Information provided below:
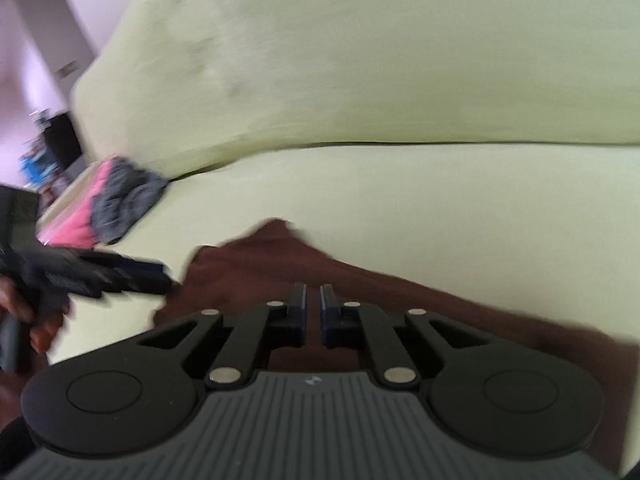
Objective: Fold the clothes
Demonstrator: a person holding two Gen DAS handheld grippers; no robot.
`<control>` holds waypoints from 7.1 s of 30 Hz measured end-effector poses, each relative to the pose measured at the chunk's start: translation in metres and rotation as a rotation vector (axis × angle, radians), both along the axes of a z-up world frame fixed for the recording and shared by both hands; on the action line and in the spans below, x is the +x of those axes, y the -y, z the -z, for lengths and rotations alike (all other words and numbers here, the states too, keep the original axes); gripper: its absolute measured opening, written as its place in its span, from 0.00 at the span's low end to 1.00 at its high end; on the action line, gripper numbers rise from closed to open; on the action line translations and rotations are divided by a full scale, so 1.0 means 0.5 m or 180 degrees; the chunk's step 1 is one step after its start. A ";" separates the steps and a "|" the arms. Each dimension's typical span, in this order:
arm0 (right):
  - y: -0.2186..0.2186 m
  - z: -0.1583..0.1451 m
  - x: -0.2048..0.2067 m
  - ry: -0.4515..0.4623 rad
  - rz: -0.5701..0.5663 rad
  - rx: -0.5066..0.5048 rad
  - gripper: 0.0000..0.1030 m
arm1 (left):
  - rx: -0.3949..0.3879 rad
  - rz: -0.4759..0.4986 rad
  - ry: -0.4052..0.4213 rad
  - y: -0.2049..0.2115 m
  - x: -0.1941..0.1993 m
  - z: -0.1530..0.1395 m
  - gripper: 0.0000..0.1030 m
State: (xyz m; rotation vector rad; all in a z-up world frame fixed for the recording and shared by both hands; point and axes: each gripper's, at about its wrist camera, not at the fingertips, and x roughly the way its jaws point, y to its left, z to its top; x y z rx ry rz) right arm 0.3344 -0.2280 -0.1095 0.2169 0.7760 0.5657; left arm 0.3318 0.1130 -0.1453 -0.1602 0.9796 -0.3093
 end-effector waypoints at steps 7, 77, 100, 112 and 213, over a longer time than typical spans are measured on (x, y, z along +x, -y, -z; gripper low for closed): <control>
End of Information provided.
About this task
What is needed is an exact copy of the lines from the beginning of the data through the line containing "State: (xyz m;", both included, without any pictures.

Written answer
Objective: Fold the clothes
Demonstrator: a person holding two Gen DAS handheld grippers; no robot.
`<control>` holds waypoints from 7.1 s of 30 Hz measured end-effector poses, each relative to the pose measured at the chunk's start: translation in metres and rotation as a rotation vector (axis × angle, radians), both along the axes of a z-up world frame fixed for the recording and shared by both hands; on the action line and in the spans below, x is the +x of those axes, y the -y, z the -z, for lengths and rotations alike (all other words and numbers here, the states too, keep the original axes); gripper: its absolute measured opening, written as its place in its span, from 0.00 at the span's low end to 1.00 at its high end; on the action line, gripper numbers rise from closed to open; on the action line translations and rotations are divided by a full scale, so 1.0 means 0.5 m or 180 degrees; the chunk's step 1 is one step after its start. A ";" separates the steps and a "|" the arms. Each dimension's typical span, in this order:
arm0 (right):
  - y: -0.2186..0.2186 m
  - z: -0.1583..0.1451 m
  - x: -0.2048..0.2067 m
  - ry: -0.4515..0.4623 rad
  - rz: -0.5701..0.5663 rad
  - rx: -0.5066..0.5048 rad
  - gripper: 0.0000..0.1030 m
arm1 (left):
  - rx: -0.3949..0.3879 rad
  - rz: -0.4759..0.4986 rad
  - ry: -0.4052..0.4213 rad
  - y: -0.2049..0.2115 m
  - x: -0.1941..0.1993 m
  - z: -0.1530..0.1395 m
  - gripper: 0.0000..0.1030 m
State: (xyz m; rotation vector rad; all in a z-up world frame fixed for the recording and shared by both hands; point and axes: each gripper's, at about its wrist camera, not at the fingertips, and x roughly the way its jaws point, y to its left, z to its top; x y z rx ry rz) right arm 0.3344 -0.2280 -0.1095 0.2169 0.7760 0.5657; left arm 0.3318 0.1130 -0.1453 -0.1602 0.9796 -0.3093

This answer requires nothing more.